I spent the long weekend in Maple Falls at the foothills of Mount. Baker. Just got back today.
It was magical. I rode my bike down a windy asphalt ribbon like I ruled the world -
- the wind blowing in my hair,
- the sun warming my face
- and my dog Molly racing by my side.
Then, Molly had to ruin everything by dashing in front of my bike. I smashed into the asphalt like a clump of mashed potatoes.
For a few seconds I couldn’t move, barely breathe. While I sprawled on the road, Molly sniffed around me. I groaned and tried to figure out how to regain control of my muscles.
It took a while.
Finally, I staggered to my feet, grabbed the dog leash and pushed the bike back the way I came. On the way, I assessed the damage. My ripped sleeve revealed a bloody elbow. I could feel my throbbing knee swelling against the fabric of my jeans.
It hurt like crazy.
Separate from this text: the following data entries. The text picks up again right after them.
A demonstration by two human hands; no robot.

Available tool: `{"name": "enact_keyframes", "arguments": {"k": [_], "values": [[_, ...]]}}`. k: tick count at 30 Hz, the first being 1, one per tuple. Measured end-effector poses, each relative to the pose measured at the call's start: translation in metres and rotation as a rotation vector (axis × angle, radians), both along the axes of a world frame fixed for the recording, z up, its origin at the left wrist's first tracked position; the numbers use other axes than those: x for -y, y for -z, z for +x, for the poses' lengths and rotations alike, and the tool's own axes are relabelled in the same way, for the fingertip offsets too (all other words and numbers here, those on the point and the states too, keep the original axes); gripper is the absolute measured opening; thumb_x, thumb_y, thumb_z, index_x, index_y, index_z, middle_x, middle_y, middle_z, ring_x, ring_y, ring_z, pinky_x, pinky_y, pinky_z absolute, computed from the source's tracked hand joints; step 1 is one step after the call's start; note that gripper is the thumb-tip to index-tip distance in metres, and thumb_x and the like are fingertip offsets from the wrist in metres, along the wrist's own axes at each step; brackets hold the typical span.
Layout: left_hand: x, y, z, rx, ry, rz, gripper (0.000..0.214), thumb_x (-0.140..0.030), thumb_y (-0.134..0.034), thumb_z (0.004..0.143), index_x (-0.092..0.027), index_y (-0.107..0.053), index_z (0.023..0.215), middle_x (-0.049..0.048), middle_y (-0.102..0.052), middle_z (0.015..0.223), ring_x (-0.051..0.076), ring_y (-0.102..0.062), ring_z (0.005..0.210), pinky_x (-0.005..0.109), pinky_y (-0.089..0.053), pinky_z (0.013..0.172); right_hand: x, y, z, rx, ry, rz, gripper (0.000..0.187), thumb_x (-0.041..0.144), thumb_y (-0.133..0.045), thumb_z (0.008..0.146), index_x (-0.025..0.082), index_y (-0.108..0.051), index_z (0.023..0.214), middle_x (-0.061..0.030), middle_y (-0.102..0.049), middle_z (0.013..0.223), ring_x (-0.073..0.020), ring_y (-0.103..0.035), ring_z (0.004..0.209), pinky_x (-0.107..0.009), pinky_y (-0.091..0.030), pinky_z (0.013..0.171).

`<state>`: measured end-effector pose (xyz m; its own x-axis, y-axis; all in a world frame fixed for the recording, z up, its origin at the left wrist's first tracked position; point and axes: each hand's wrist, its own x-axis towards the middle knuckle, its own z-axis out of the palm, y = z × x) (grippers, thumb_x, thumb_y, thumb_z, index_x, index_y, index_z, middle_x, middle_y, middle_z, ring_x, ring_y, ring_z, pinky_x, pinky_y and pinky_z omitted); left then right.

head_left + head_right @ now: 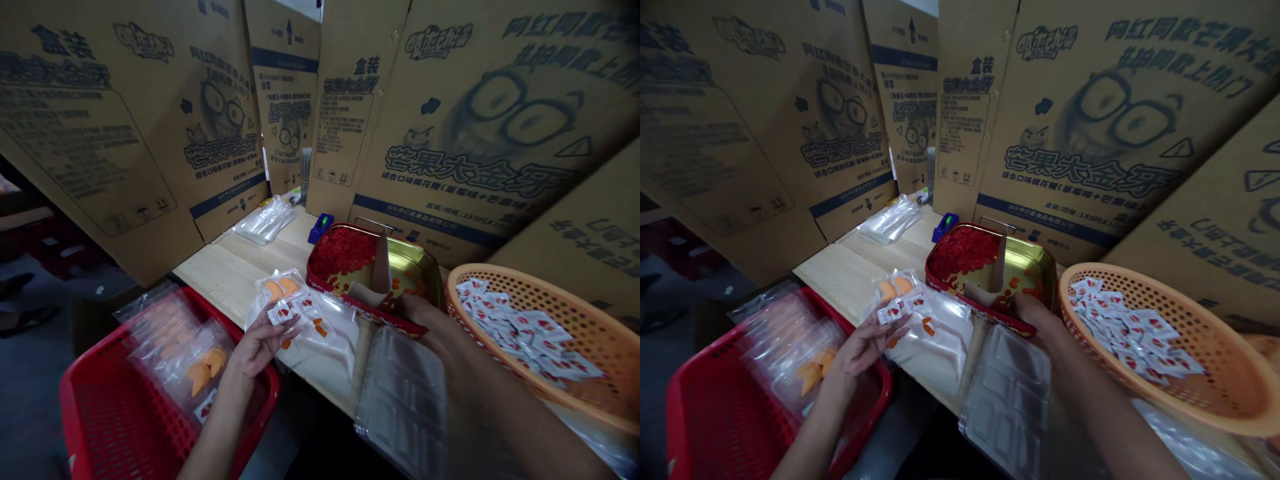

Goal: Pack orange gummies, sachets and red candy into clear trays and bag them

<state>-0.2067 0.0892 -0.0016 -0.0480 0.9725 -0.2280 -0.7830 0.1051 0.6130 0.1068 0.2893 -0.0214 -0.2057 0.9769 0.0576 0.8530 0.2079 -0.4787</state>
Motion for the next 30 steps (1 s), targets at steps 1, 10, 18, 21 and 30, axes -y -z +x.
{"name": "enact_keyframes", "arguments": {"k": [1, 10, 18, 21, 30], "values": [[-0.001, 0.0, 0.0, 0.004, -0.002, 0.005, 0.062, 0.003, -0.059, 0.065, -0.022, -0.043, 0.12, 0.0067, -0.06, 0.115, 0.028, -0.054, 0.113, 0.046, -0.036, 0.1, 0.0, -0.003, 0.003, 0.036, -0.003, -0.039, 0.026, 0.015, -0.051, 0.07, 0.018, -0.054, 0.044, -0.0026, -0.051, 0.042, -0.0146, -0.049, 0.04, -0.028, -0.035, 0.045], [-0.014, 0.0, 0.001, -0.015, -0.034, -0.006, 0.059, 0.005, -0.058, 0.063, -0.02, -0.044, 0.114, 0.0072, -0.064, 0.103, 0.028, -0.059, 0.106, 0.043, -0.043, 0.092, 0.051, -0.096, -0.063, 0.027, -0.298, 0.054, 0.008, 0.023, -0.054, 0.079, 0.02, -0.062, 0.079, -0.0042, -0.065, 0.08, -0.0161, -0.059, 0.072, -0.025, -0.041, 0.061], [-0.016, 0.001, 0.007, -0.007, -0.041, 0.034, 0.06, 0.005, -0.058, 0.061, -0.02, -0.048, 0.115, 0.0033, -0.068, 0.094, 0.021, -0.064, 0.094, 0.037, -0.044, 0.092, 0.131, -0.098, -0.149, -0.051, -0.949, 0.029, 0.011, 0.02, -0.058, 0.081, 0.024, -0.065, 0.088, -0.0022, -0.066, 0.09, -0.0186, -0.059, 0.085, -0.03, -0.043, 0.073], [-0.015, -0.002, 0.004, 0.0, -0.03, 0.025, 0.062, 0.004, -0.059, 0.062, -0.022, -0.047, 0.117, 0.0045, -0.067, 0.1, 0.023, -0.063, 0.097, 0.04, -0.044, 0.092, 0.109, -0.094, -0.15, -0.099, -0.9, 0.062, 0.014, 0.02, -0.051, 0.084, 0.024, -0.065, 0.085, -0.0017, -0.066, 0.084, -0.0164, -0.058, 0.079, -0.027, -0.043, 0.068], [-0.01, -0.003, -0.006, 0.002, -0.06, 0.006, 0.058, 0.004, -0.06, 0.063, -0.021, -0.046, 0.113, 0.0064, -0.062, 0.111, 0.028, -0.056, 0.109, 0.045, -0.04, 0.096, -0.04, -0.073, -0.116, 0.345, -0.397, -0.048, 0.016, 0.005, -0.053, 0.07, 0.015, -0.065, 0.074, -0.0056, -0.066, 0.076, -0.0154, -0.058, 0.071, -0.022, -0.035, 0.057]]}}
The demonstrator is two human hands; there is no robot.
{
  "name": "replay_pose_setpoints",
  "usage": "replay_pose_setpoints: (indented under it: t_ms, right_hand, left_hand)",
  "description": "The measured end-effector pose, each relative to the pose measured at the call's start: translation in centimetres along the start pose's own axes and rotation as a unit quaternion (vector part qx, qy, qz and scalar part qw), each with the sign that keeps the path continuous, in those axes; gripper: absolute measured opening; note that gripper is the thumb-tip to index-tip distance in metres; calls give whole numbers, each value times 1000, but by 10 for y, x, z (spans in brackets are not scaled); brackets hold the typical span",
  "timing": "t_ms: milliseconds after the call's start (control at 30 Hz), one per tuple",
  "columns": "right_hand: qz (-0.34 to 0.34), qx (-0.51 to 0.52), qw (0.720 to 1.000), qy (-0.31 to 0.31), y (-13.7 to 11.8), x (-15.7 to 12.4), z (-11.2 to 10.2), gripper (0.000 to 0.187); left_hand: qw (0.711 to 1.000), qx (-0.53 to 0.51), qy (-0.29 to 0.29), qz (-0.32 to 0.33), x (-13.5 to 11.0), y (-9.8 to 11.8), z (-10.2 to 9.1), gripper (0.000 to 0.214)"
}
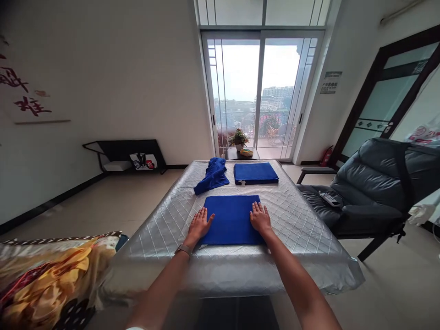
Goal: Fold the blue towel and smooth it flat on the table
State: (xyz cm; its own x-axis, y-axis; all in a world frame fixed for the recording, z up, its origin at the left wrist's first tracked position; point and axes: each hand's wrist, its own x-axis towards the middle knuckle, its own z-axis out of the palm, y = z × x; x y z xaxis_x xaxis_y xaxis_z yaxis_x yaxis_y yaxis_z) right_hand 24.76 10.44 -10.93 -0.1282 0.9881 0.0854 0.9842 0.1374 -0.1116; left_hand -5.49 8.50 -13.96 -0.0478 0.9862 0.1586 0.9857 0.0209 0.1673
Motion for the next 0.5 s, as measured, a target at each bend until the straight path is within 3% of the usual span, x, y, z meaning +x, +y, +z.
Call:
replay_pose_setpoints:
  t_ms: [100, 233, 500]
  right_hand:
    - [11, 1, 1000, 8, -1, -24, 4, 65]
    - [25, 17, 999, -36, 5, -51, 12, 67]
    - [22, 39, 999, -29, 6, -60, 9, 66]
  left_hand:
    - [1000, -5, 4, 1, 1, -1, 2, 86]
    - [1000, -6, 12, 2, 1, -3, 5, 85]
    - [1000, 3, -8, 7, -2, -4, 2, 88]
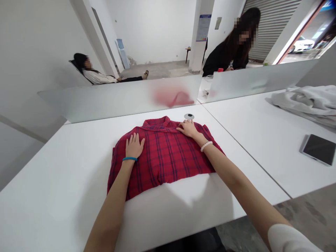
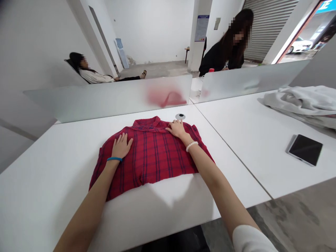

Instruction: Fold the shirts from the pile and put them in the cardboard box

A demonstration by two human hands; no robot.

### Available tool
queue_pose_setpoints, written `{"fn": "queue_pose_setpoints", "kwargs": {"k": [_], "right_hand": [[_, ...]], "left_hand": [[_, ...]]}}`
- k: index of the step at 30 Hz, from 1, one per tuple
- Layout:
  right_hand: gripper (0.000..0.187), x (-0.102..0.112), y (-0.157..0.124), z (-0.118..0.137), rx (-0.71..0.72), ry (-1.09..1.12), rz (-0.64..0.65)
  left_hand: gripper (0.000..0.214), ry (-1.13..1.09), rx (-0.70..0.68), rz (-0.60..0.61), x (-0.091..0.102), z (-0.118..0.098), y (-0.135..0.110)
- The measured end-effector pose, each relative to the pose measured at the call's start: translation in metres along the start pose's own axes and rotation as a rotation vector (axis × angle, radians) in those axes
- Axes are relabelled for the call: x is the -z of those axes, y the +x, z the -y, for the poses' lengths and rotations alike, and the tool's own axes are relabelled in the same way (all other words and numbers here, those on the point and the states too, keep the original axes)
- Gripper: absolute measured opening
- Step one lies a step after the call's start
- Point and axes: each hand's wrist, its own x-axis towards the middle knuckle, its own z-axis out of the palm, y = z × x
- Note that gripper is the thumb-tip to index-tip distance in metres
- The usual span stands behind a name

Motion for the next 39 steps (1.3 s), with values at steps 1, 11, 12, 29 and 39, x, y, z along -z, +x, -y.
{"fn": "queue_pose_setpoints", "kwargs": {"k": [1,11,12,29,39], "right_hand": [[0.028,0.003,0.001,-0.007,0.013,0.037,0.008],[0.034,0.015,0.014,0.000,-0.097,0.123,-0.309],[0.034,0.012,0.010,0.011,-0.073,0.115,-0.306],[0.055,0.007,-0.048,-0.039,-0.099,-0.239,0.172],[0.050,0.039,-0.097,0.012,0.048,-0.217,-0.044]], "left_hand": [[0.060,0.030,-0.009,0.014,-0.001,0.000,-0.001],[0.062,0.194,0.011,0.086,0.005,-0.005,-0.001],[0.062,0.201,0.016,0.086,0.007,-0.010,-0.002],[0.059,0.254,-0.055,0.087,0.016,0.023,-0.042],[0.060,0.257,-0.240,0.041,0.040,-0.013,-0.116]]}}
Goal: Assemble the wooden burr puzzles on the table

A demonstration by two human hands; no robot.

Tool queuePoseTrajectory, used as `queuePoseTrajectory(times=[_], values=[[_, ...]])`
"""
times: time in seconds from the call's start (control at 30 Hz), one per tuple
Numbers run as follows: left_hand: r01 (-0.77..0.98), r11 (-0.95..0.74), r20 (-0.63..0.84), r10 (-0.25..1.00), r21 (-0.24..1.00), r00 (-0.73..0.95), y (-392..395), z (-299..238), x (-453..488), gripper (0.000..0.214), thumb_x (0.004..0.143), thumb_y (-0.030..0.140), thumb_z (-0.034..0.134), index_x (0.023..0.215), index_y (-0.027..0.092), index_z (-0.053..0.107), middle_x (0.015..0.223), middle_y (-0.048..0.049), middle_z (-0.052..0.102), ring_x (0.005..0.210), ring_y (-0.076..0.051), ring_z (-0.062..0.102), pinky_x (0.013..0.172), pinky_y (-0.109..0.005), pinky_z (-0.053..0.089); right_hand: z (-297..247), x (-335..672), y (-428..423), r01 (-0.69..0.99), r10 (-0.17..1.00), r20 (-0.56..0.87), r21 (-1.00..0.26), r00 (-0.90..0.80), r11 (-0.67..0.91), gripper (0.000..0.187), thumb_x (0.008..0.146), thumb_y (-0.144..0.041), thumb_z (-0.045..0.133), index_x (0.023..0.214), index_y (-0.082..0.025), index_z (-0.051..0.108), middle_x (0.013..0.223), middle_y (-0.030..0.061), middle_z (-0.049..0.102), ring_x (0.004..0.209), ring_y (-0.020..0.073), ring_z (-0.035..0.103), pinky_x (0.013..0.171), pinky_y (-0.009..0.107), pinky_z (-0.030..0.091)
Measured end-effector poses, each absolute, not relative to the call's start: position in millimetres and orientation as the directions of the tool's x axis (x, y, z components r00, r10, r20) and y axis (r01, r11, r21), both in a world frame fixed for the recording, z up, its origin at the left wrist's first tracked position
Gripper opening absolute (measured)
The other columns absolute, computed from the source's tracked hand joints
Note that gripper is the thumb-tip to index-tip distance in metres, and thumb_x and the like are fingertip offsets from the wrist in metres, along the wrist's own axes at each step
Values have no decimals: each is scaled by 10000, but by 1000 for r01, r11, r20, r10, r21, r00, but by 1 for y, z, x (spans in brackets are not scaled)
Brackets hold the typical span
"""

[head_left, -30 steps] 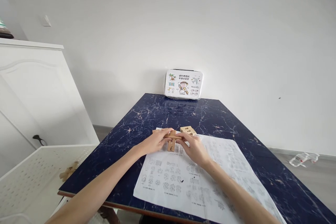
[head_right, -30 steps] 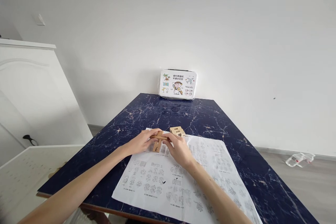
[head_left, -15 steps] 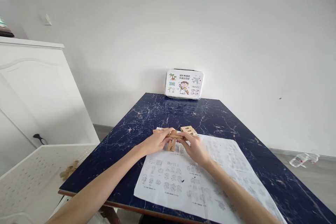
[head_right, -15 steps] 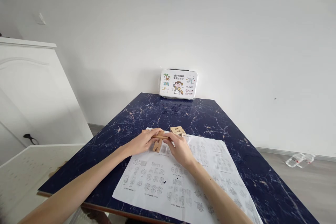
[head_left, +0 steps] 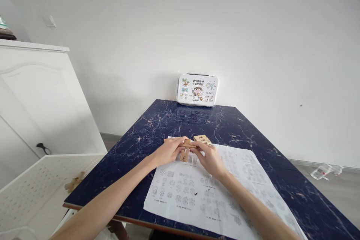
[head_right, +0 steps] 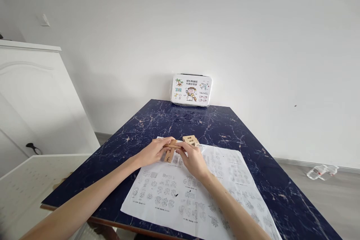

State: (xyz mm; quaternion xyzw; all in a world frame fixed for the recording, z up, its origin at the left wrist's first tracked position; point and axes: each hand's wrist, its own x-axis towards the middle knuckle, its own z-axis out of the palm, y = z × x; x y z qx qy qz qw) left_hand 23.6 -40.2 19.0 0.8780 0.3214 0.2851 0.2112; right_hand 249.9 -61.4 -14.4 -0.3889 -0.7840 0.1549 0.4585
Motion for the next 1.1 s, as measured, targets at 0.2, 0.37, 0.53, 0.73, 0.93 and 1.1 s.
queuePoseTrajectory(times=[0.2,0.37,0.53,0.73,0.93,1.1], values=[[390,-675,369,697,626,615,-42,24,23,344,1007,291,460,1313,255,614,1074,-104,713,838,-209,656,715,-271,462,-16,249,-60,466,755,589,-603,-287,647,223,1001,-304,560,1171,-266,699,981,53,785,859,241,751,775,346,563],[375,-659,315,685,653,657,-44,31,21,322,1014,265,453,1290,266,620,1110,-94,708,979,-228,678,846,-314,485,-17,250,-59,443,745,581,-602,-328,665,243,1011,-307,551,1209,-277,688,1012,49,781,886,239,749,809,357,566],[422,-635,277,712,647,645,-42,25,18,402,1022,301,463,1415,287,549,1235,-116,686,1078,-260,681,845,-325,504,-17,251,-59,450,748,580,-601,-323,660,244,1013,-315,547,1209,-276,687,1085,64,774,899,238,746,804,360,570],[524,-607,238,759,598,607,-35,15,16,502,1052,382,444,1548,326,397,1382,-118,624,1148,-276,660,914,-388,513,-19,250,-55,400,788,566,-682,-241,612,236,1001,-383,562,1153,-252,685,993,69,783,895,257,762,836,396,588],[553,-687,389,725,471,568,-28,14,11,743,978,376,581,1608,306,193,1325,-111,608,1192,-278,597,1011,-453,474,-13,252,-53,261,846,521,-806,-113,531,341,983,-513,569,1108,-214,676,1050,113,766,897,258,766,839,396,611],[712,-631,456,754,307,472,-22,13,4,693,875,376,661,1490,200,391,1257,-148,579,1152,-330,553,988,-486,450,-13,257,-48,211,883,469,-860,-33,465,431,954,-584,585,1114,-190,656,1018,126,772,889,267,765,829,412,611]])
No surprise.
But, the gush of self pity washed that over me was unexpected. Up to the time I smashed into the pavement, I was having a great time. Now, I felt stupid. Clumsy. Ancient.
And, guilty – guilty for feeling what I was feeling.
I know what some of you are thinking. Hey, sounds like another hormonally weird day in the life of Renee.
Or, was it something more?
While I pushed the bike up to the porch of the family cabin, I began to wonder. What if this emotional confusion was nothing less than a battle for the mind…a spiritual skirmish between hope and futility, peace and despair? What if it was one small arena of conflict in the ongoing war for the heart and souls of human beings?
Sure it was barely an epiphany, microscopic at best. But, truth is truth no matter how big or small.
Absolute truth is the only weapon that blasts away the lies in our minds. Truth about our value in the sight of God. His love for us. Truth about our purpose in the light of eternity.
What can I say? I’m learning. Slowly. One day at a time.